Self-service password reset.

  • Users who forget their password can reset it from the sign-in page via Forgot password?. Requesting by username emails a single-use, 30-minute reset link to the account’s stored address.
  • The request never reveals whether an account exists (anti-enumeration); only a hashed token is stored server-side.
  • Google-only accounts can set a password through the same flow.
  • New V13 migration adds the password_reset_token table. No new configuration — reuses the existing mailer settings.

Token-at-rest encryption and security audit remediation.

  • Google OAuth tokens are now encrypted at rest using AES-256-GCM (TOKEN_ENCRYPTION_KEY). Existing plaintext tokens are back-filled automatically on first boot — no reconnection required.
  • Added TOKEN_ENCRYPTION_KEY config; production startup fails closed if the key is absent or too weak (mirrors the existing SESSION_ENCRYPTION_KEY guard from 1.3.1).
  • Security audit remediation: CSRF tokens on all state-changing form POSTs, structured audit log for admin actions and failed logins, ReDoS-safe email regex, outbound HTTP timeouts and redirect policy, self-lockout and last-admin removal blocked, owner-scope invariant asserted at the JSON API layer, SQL logging restricted to %dev.
  • Container hardened: non-root runtime user, base-image digest pinning, Trivy image-scan gate in CI, CodeQL analysis added.
  • Google OAuth redirect URIs now derived from APP_BASE_URL (no localhost leak in production).
  • TOKEN_ENCRYPTION_KEY must not be rotated after first boot without re-linking all Google accounts (see Upgrading).

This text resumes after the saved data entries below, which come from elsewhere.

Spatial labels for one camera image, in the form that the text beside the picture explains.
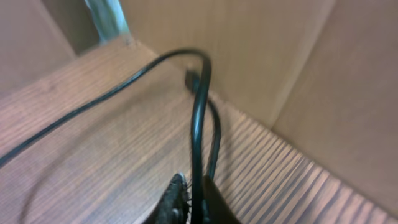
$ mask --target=cable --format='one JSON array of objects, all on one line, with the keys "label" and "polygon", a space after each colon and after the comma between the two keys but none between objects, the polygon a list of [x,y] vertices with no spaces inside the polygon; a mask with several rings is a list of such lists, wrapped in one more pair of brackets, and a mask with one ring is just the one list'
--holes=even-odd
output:
[{"label": "cable", "polygon": [[[185,74],[185,86],[192,92],[196,93],[198,91],[200,85],[200,77],[195,71],[188,70]],[[207,101],[211,115],[213,117],[213,142],[211,144],[211,151],[209,153],[209,160],[207,162],[207,171],[206,175],[208,175],[212,180],[214,179],[214,174],[216,172],[216,165],[218,159],[218,151],[220,150],[221,143],[221,122],[220,116],[218,116],[217,107],[212,102],[211,99]]]},{"label": "cable", "polygon": [[82,112],[102,103],[103,101],[116,95],[148,71],[152,70],[160,62],[170,57],[181,55],[181,54],[193,54],[202,58],[202,70],[199,86],[195,95],[195,102],[193,104],[192,120],[191,120],[191,149],[192,149],[192,223],[202,223],[202,201],[203,201],[203,188],[202,188],[202,161],[201,161],[201,147],[202,147],[202,136],[203,136],[203,121],[205,117],[206,103],[208,101],[208,90],[210,85],[211,77],[211,62],[206,53],[198,49],[178,49],[169,53],[163,54],[153,62],[146,65],[144,68],[136,72],[131,78],[128,78],[122,84],[114,87],[107,93],[97,97],[93,101],[69,112],[65,116],[61,117],[54,123],[48,125],[37,134],[33,135],[29,139],[20,143],[14,149],[6,153],[0,158],[0,168],[4,167],[9,161],[18,156],[20,153],[25,151],[29,146],[33,145],[39,139],[42,139],[48,133],[51,133],[54,129],[81,114]]}]

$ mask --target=black cable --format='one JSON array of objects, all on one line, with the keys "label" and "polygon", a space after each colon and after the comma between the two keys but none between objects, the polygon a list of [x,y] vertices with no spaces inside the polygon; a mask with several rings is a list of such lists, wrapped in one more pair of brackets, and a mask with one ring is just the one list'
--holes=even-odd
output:
[{"label": "black cable", "polygon": [[[196,93],[199,89],[200,77],[195,71],[188,70],[185,74],[185,86],[192,92]],[[211,151],[209,153],[209,160],[207,162],[206,175],[208,175],[212,180],[214,179],[214,174],[216,172],[216,165],[218,159],[218,151],[220,150],[221,143],[221,122],[220,116],[218,116],[217,107],[212,102],[211,99],[207,101],[211,115],[213,117],[214,133],[213,142],[211,145]]]},{"label": "black cable", "polygon": [[121,90],[125,89],[141,76],[143,76],[148,71],[152,70],[160,62],[163,62],[169,57],[180,54],[193,54],[202,58],[202,70],[200,84],[196,91],[195,102],[193,104],[192,112],[192,122],[191,122],[191,149],[192,149],[192,223],[202,223],[202,201],[203,201],[203,189],[202,189],[202,162],[201,162],[201,144],[203,136],[203,121],[205,117],[206,102],[208,98],[208,90],[210,85],[211,77],[211,62],[206,53],[198,49],[179,49],[174,50],[169,53],[163,54],[157,59],[155,59],[150,64],[146,65],[144,68],[136,72],[131,78],[127,79],[122,84],[97,97],[93,101],[69,112],[62,118],[58,119],[56,122],[48,125],[43,130],[39,131],[37,134],[33,135],[26,141],[19,144],[17,147],[9,151],[7,154],[0,158],[0,168],[4,167],[9,161],[18,156],[21,152],[25,151],[29,146],[33,145],[39,139],[51,133],[54,129],[81,114],[82,112],[102,103],[103,101],[111,98],[115,94],[119,93]]}]

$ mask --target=black cord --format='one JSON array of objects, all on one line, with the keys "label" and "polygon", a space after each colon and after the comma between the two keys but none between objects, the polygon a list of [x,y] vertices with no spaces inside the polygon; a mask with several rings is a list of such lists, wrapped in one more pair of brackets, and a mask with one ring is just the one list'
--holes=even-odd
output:
[{"label": "black cord", "polygon": [[[136,72],[131,78],[127,79],[122,84],[97,97],[93,101],[69,112],[62,118],[58,119],[56,122],[48,125],[43,130],[39,131],[37,134],[33,135],[26,141],[20,143],[17,147],[9,151],[7,154],[0,158],[0,168],[4,167],[9,161],[18,156],[20,153],[25,151],[29,146],[33,145],[39,139],[51,133],[54,129],[81,114],[82,112],[102,103],[103,101],[111,98],[112,96],[119,93],[121,90],[125,89],[141,76],[143,76],[148,71],[152,70],[160,62],[163,62],[169,57],[181,54],[193,54],[202,58],[203,65],[201,70],[200,83],[196,91],[195,102],[193,104],[192,112],[192,122],[191,122],[191,149],[192,149],[192,221],[193,223],[202,223],[202,201],[203,201],[203,188],[202,188],[202,162],[201,162],[201,147],[202,147],[202,135],[203,135],[203,121],[205,117],[205,109],[208,98],[208,90],[210,85],[211,77],[211,62],[206,53],[198,49],[179,49],[174,50],[169,53],[163,54],[157,59],[155,59],[150,64],[146,65],[144,68]],[[213,113],[215,108],[210,103],[210,108]]]},{"label": "black cord", "polygon": [[[200,77],[195,71],[187,71],[187,73],[185,74],[185,86],[194,94],[198,91],[200,86]],[[215,104],[212,102],[211,99],[208,99],[207,103],[210,107],[211,115],[213,117],[214,133],[211,151],[209,153],[209,160],[207,162],[206,175],[208,175],[213,180],[214,174],[216,172],[218,151],[220,150],[221,143],[221,122]]]}]

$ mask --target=black plastic part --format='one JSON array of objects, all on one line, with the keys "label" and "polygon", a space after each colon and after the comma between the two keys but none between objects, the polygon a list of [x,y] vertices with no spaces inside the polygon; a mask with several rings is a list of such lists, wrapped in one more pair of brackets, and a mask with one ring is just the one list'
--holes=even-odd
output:
[{"label": "black plastic part", "polygon": [[[193,70],[187,70],[187,72],[185,74],[185,86],[193,94],[195,94],[197,92],[197,90],[199,89],[199,85],[200,85],[200,77],[197,74],[197,72],[195,72]],[[216,166],[217,166],[218,151],[220,150],[220,142],[221,142],[221,122],[220,122],[220,116],[218,115],[217,107],[215,106],[215,104],[209,98],[208,98],[207,103],[210,107],[211,115],[213,117],[214,133],[213,133],[213,142],[212,142],[212,146],[211,146],[211,151],[209,154],[209,160],[207,163],[206,174],[211,179],[214,179],[214,175],[216,172]]]},{"label": "black plastic part", "polygon": [[144,68],[136,72],[131,78],[127,79],[122,84],[116,86],[107,93],[99,96],[91,102],[69,112],[65,116],[58,119],[56,122],[48,125],[37,134],[33,135],[26,141],[20,143],[14,149],[9,151],[7,154],[0,158],[0,168],[4,167],[11,159],[18,156],[21,152],[25,151],[29,146],[33,145],[39,139],[51,133],[57,127],[63,125],[67,121],[81,114],[82,112],[102,103],[103,101],[116,95],[129,85],[134,83],[145,73],[152,70],[156,65],[164,60],[182,54],[197,55],[203,60],[200,84],[196,91],[195,102],[193,104],[192,120],[191,120],[191,149],[192,149],[192,223],[202,224],[202,202],[203,202],[203,188],[202,188],[202,161],[201,161],[201,147],[202,147],[202,136],[203,136],[203,121],[205,118],[205,109],[207,103],[208,90],[210,85],[211,77],[211,62],[209,56],[206,53],[198,49],[178,49],[169,53],[163,54]]},{"label": "black plastic part", "polygon": [[187,183],[182,174],[175,174],[155,209],[142,224],[186,224],[189,204]]},{"label": "black plastic part", "polygon": [[203,191],[205,194],[205,200],[208,204],[210,223],[240,223],[229,209],[228,204],[224,201],[223,196],[221,196],[220,191],[214,184],[213,180],[207,175],[203,177]]}]

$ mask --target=cardboard wall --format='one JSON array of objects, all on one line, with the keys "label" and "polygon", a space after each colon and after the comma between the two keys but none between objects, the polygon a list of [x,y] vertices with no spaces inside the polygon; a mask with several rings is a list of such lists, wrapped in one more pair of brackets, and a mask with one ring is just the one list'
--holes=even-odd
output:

Production startup secret guard.

  • App now fails fast at startup in %prod if required secrets (SESSION_ENCRYPTION_KEY, etc.) are missing or set to weak/dev defaults.

Sign in with Google.

  • Users can authenticate via “Sign in with Google” in addition to username/password.
  • Existing accounts are auto-linked by verified email; unknown Google identities can be provisioned as new passwordless users.
  • Single-use login tickets bridge the Google OAuth callback to the existing form-auth session.
  • New V11 migration: nullable password, google_sub, and login_ticket columns on app_user.
  • Copy-meeting-type-link button added to meeting-type cards.

Seven-day schedule grid and brand favicon.

  • Weekly availability is now displayed and edited as a seven-day grid (global schedule and per-meeting-type overrides).
  • Bulk replace-all endpoints for weekly schedule slots.
  • Brand favicon added matching the landing-page chip.
  • Google Meet hint hidden on booking pages when the host has no connected Google account.

Multi-account Google Calendar.

  • Users can connect more than one Google account; each is tracked with its own credentials.
  • New /me/google UI for selecting which calendars to read for free/busy and which account to write new events to.
  • FreeBusy checks fan out across all connected accounts; write-target routes to the selected account.
  • New V4-extension migration for multi-account schema fields.

Postgres 18 volume fix, trademark disclaimer, version bump.

  • Fixed Docker Compose volume configuration incompatible with Postgres 18.
  • Added trademark disclaimer to README.
  • Dependency and version bumps.

Initial release.

  • Self-hosted, multi-user scheduling application on Quarkus / Java.
  • Per-user booking pages at /<username>/<slug>.
  • Google Calendar integration (read free/busy, write events).
  • Email confirmations with .ics invites.
  • Admin UI at /me for managing meeting types, availability, and settings.
  • Site-admin user management at /me/users.
  • Docker Compose deployment; native multi-arch images published to ghcr.io/asm0dey/calit.
  • CI pipeline (GitHub Actions) with build, test, and release stages.